* _Directions for this task_:
The expected answer is the set of lines in the data below between the line holding "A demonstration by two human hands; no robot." and the line holding "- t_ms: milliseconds", inclusive, written out exactly.

* _Collected data_:
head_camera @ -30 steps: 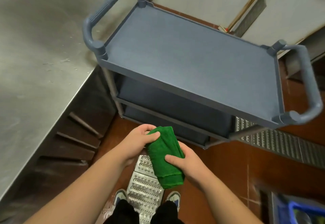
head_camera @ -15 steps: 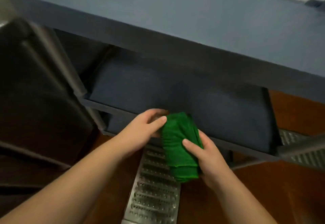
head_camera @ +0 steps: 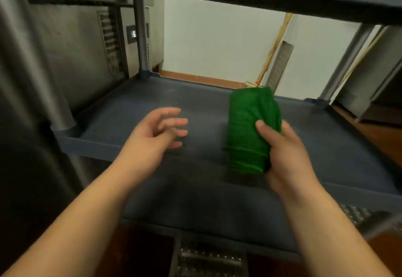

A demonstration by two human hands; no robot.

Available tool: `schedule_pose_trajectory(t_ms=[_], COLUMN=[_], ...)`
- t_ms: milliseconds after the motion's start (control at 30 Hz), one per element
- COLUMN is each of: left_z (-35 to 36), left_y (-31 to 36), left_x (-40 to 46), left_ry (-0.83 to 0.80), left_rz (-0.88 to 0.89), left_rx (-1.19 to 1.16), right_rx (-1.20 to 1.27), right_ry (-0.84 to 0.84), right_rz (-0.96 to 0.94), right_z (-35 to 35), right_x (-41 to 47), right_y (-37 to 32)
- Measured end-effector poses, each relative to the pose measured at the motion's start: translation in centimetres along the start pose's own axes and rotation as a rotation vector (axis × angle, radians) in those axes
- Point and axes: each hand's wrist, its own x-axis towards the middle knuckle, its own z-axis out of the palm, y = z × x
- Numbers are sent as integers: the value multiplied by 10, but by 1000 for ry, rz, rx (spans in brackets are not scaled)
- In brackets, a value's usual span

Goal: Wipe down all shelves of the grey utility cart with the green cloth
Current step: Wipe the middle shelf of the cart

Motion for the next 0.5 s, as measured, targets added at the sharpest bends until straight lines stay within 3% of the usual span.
schedule_pose_trajectory(t_ms=[200,500], left_z=[-28,-9], left_y=[-17,-26], left_x=[-20,-26], left_ry=[193,105], left_rz=[69,126], left_rx=[-179,-135], right_rx=[186,169], right_ry=[254,337], right_rz=[-133,-182], right_z=[-32,-82], right_x=[13,21], right_y=[-5,-17])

* _Written response_:
A demonstration by two human hands; no robot.

Available tool: `schedule_pose_trajectory(t_ms=[_], COLUMN=[_], ...)`
- t_ms: milliseconds after the motion's start (control at 30 Hz), one per element

Nothing else is needed for this exercise.